Khemmis on Thee Facebooks

20 Buck Spin on Bandcamp

 

Fox 45, Ashes of Man

fox 45 ashes of man

In addition to the outright charm of titles like “Doominati,” “Coup d’étwat,” “Murdercycle” and “Urinal Acid” (the latter a bonus track), Rochester, New York’s Fox 45 offer fuzzy roll on their Twin Earth Records debut full-length, Ashes of Man, the three-piece of Amanda Rampe, Vicky Tee and Casey Learch finding space for themselves between the post-Acid King nod of “Necromancing the Stone” and more swing-prone movements like the relatively brief “Soul Gourmandizer.” Playing back and forth between longer and shorter tracks gives Ashes of Man a depth of character – particularly encouraging since it’s Fox 45’s first record – and the low-end push that leads “Phoenix Tongue” alone is worth the price of admission, let alone the familiar-in-the-right-ways straightforward heavy riffing of “Narcissister” a short while later.
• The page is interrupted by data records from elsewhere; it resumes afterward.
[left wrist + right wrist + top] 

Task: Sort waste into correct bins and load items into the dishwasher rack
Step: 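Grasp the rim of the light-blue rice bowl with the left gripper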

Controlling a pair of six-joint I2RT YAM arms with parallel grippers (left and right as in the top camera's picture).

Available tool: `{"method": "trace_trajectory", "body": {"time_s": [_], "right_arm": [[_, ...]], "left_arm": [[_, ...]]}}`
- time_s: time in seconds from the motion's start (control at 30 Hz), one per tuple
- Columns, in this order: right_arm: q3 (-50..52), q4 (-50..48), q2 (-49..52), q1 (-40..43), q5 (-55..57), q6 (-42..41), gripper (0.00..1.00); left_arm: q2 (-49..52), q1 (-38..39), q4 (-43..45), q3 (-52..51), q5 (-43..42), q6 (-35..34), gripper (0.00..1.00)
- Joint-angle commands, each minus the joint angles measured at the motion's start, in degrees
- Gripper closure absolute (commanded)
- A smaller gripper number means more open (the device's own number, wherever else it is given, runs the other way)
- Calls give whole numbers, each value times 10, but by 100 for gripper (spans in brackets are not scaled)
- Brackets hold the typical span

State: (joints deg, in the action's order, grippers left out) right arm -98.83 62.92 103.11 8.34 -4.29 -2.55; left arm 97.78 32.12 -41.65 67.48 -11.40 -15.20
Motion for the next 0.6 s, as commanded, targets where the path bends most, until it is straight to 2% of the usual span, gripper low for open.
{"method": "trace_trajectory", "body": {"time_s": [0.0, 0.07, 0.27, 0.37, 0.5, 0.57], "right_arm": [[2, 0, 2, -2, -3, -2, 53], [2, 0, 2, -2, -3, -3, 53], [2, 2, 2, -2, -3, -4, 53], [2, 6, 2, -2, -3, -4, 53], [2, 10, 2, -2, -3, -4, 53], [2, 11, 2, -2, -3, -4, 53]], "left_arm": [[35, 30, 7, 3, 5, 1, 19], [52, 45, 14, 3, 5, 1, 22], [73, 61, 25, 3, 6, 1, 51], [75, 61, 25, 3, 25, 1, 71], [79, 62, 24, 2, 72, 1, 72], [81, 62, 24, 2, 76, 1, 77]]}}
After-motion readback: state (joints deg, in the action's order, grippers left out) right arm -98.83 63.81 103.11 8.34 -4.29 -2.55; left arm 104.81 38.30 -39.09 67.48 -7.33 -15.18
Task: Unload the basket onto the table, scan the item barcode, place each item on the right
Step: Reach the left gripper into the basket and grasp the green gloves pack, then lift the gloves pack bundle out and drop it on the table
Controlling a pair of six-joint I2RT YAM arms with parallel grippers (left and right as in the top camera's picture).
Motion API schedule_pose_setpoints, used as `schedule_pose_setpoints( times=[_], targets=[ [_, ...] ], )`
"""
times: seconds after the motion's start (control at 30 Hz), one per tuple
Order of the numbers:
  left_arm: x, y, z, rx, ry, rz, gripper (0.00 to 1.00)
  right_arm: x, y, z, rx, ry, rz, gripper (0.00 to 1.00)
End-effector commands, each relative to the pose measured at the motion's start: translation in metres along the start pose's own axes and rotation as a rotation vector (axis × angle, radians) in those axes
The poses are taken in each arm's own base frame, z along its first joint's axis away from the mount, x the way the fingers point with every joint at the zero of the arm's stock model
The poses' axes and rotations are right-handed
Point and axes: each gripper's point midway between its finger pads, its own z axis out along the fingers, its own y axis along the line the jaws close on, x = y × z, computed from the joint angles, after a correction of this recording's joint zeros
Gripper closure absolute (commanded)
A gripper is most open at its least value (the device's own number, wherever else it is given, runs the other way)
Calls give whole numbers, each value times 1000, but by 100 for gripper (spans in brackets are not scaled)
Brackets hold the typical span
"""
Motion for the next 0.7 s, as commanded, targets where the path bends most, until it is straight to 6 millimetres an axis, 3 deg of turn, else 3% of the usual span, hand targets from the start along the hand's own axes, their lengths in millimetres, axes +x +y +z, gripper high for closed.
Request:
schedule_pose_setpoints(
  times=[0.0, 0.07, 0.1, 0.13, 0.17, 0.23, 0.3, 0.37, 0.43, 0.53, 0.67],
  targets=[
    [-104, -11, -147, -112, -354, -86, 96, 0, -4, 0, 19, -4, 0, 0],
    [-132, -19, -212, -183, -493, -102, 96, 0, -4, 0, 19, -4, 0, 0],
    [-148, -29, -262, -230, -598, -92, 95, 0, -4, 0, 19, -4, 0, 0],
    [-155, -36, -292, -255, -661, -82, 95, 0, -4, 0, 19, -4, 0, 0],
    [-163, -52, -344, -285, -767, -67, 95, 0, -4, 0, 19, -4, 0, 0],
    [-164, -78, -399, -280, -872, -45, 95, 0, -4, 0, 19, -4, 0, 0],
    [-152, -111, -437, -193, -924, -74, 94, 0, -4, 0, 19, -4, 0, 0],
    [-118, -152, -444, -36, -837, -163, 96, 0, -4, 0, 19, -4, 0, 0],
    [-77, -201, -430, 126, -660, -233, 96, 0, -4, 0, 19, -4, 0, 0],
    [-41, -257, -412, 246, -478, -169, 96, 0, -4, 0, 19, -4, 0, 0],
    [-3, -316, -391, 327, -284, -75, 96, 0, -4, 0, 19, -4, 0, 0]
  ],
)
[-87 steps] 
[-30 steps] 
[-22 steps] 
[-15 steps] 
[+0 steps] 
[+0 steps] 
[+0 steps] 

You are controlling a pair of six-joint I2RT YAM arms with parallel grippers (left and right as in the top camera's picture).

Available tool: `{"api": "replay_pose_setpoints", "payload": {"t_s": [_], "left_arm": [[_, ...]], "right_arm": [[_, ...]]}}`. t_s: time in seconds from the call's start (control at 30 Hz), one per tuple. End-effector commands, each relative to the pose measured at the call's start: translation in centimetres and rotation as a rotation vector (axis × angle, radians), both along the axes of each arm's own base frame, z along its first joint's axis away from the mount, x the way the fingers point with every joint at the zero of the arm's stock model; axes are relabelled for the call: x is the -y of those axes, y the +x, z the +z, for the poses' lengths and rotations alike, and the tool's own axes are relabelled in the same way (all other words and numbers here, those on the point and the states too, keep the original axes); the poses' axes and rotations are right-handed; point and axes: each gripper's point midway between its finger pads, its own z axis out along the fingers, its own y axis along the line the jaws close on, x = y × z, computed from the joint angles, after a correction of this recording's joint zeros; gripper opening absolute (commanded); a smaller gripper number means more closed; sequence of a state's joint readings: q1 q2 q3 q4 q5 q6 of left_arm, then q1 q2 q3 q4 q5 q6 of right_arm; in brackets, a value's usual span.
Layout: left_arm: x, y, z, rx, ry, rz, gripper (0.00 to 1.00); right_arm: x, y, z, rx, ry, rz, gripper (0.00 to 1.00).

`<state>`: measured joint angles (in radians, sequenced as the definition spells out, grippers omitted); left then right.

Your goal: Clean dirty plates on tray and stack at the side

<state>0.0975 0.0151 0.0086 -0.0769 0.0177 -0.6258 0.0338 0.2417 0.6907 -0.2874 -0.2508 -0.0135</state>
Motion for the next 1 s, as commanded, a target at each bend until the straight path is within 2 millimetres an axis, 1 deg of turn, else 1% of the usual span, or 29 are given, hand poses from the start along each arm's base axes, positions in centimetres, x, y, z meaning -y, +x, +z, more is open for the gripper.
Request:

Very much a debut, but one that sets up a grunge-style songwriting foundation on which to build as they move forward, and Fox 45 seem to have an eye toward doing precisely that.

Fox 45 on Thee Facebooks

Twin Earth Records on Bandcamp

 

Monolith Wielder, Monolith Wielder

monolith wielder self titled

Double-guitar Pittsburgh four-piece Monolith Wielder make their self-titled debut through Italian imprint Argonauta Records, bringing together Molasses Barge guitarist Justin Gizzi and Zom guitarist/vocalist Gero von Dehn with bassist Ray Ward (since replaced by Amy Bianco) and drummer Ben Zerbe (also Mandrake Project) for 10 straightforward tracks that draw together classic Sabbathian doom with post-grunge heavy rock roll. There’s a workingman’s sensibility to the riffing of “No Hope No Fear” and the earlier, more ‘90s moodiness of “Angels Hide” – von Dehn’s vocals over the thick tones almost brings to mind Sevendust on that particularly catchy chorus – but Monolith Wielder’s Monolith Wielder isn’t shy about bringing atmospherics to the Iommic thrust of its eponymous cut or the penultimate “King Under Fire,” which recalls the self-titled Alice in Chains in its unfolding bleakness before closer “Electric Hessian” finishes with a slight uptick in pace and a fade out and back in (and a last sample) that hints at more to come.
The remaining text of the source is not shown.